In a press statement on Thursday afternoon, the Economic Freedom Fighters (EFF) continued their campaign against Public Enterprises Minister Pravin Gordhan and the SA Revenue Service (Sars) commission of inquiry headed by retired Judge Robert Nugent.
The party’s national commissioner, Advocate Dali Mpofu, is representing the suspended Sars boss, Tom Moyane, and he has called for the inquiry to be halted until the disciplinary process against his client has concluded.
Nugent dismissed almost every single one of Mpofu’s concerns, ruling that the inquiry would not be a case of double jeopardy for Moyane, since he is not being personally investigated despite being the focus of much testimony.
The EFF has backed Mpofu’s legal arguments despite officially saying they are against Moyane and want him removed from Sars.

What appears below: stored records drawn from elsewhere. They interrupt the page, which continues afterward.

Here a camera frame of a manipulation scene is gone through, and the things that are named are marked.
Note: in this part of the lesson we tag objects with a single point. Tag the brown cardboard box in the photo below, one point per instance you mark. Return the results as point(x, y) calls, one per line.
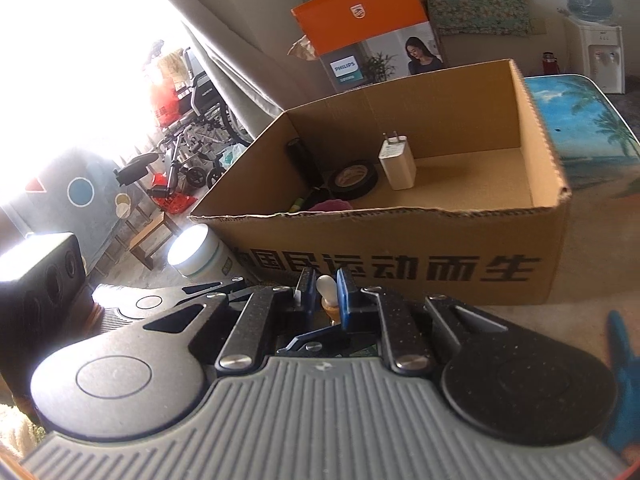
point(484, 222)

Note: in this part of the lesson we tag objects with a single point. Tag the folded wheelchair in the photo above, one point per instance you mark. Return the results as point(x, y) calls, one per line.
point(196, 143)

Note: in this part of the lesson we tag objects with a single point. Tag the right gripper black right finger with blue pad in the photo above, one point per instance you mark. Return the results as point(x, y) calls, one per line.
point(383, 312)

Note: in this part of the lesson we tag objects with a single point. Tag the white USB wall charger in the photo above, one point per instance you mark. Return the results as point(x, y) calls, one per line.
point(397, 161)

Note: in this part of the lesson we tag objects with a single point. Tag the white green supplement can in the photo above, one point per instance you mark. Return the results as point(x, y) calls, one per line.
point(199, 255)

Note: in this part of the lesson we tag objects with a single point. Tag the white water dispenser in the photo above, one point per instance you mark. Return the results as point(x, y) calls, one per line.
point(596, 50)

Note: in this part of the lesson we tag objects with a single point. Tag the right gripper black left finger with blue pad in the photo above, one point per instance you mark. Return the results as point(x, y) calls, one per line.
point(271, 314)

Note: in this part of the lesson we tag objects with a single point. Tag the orange Philips product box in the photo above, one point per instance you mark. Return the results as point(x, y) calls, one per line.
point(361, 42)

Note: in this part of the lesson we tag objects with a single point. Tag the beach print table mat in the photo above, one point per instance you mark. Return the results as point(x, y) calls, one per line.
point(594, 300)

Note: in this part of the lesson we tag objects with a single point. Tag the beige curtain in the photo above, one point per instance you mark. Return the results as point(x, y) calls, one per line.
point(243, 47)

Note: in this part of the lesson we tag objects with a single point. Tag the grey dotted rug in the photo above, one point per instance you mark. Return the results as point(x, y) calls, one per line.
point(75, 193)

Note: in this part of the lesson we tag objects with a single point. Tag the green dropper bottle orange collar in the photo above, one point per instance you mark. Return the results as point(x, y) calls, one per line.
point(327, 289)

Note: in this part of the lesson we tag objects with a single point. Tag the black speaker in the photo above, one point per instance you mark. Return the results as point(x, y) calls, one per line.
point(40, 278)

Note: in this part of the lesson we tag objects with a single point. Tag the red bottle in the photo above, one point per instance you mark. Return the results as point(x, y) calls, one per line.
point(549, 63)

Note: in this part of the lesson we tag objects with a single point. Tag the small wooden stool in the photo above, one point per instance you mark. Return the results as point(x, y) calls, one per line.
point(144, 245)

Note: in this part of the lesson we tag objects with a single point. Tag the black tape roll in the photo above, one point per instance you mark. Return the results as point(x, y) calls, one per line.
point(353, 181)

Investigative journalists such as author Jacques Pauw have, however, questioned the apparent conflict of interest that may exist between the EFF and Moyane, primarily through the alleged links between Moyane at Sars and the party receiving money from alleged tax-dodging cigarette smugglers, which they do not deny.
Beyond Moyane, though, at a press conference earlier in July, the EFF criticised Gordhan heavily. They also hit out at some journalists for allegedly being too biased towards Gordhan and President Cyril Ramaphosa.
They continue to maintain that Gordhan and others have a case to answer for themselves at Sars over the so-called rogue investigative unit.
They said: “Gordhan and his henchmen have been at pains to fool the nation into believing his rogue unit never existed” despite, in their view, that an independent investigation found that it did.
Gordhan and others accused of running the unit have, however, never denied its existence, merely that its purpose was legal and that it never broke the law when carrying out what they insist was a proper mandate.
The EFF accuse Ramaphosa of allowing himself to be dragged into Gordhan’s personal battles against Moyane at Sars.
In their statement, they alleged that it was “shocking” that Nugent met with Gordhan prior to the Sars commission kicking off and that the fact of their meeting only became public after it was leaked to the media. Had a similar thing happened between the deputy chief justice and a minister with leaks to the Guptas, the media would have been in uproar, the party added.
The EFF charges that the Gordhan-Nugent meeting could not have been “above board”, as claimed, if it had been a secret.
They demanded to know what was discussed.
They called on Nugent to recuse himself the same way Justice Kate O’Regan had after she was accused of being “conflicted”.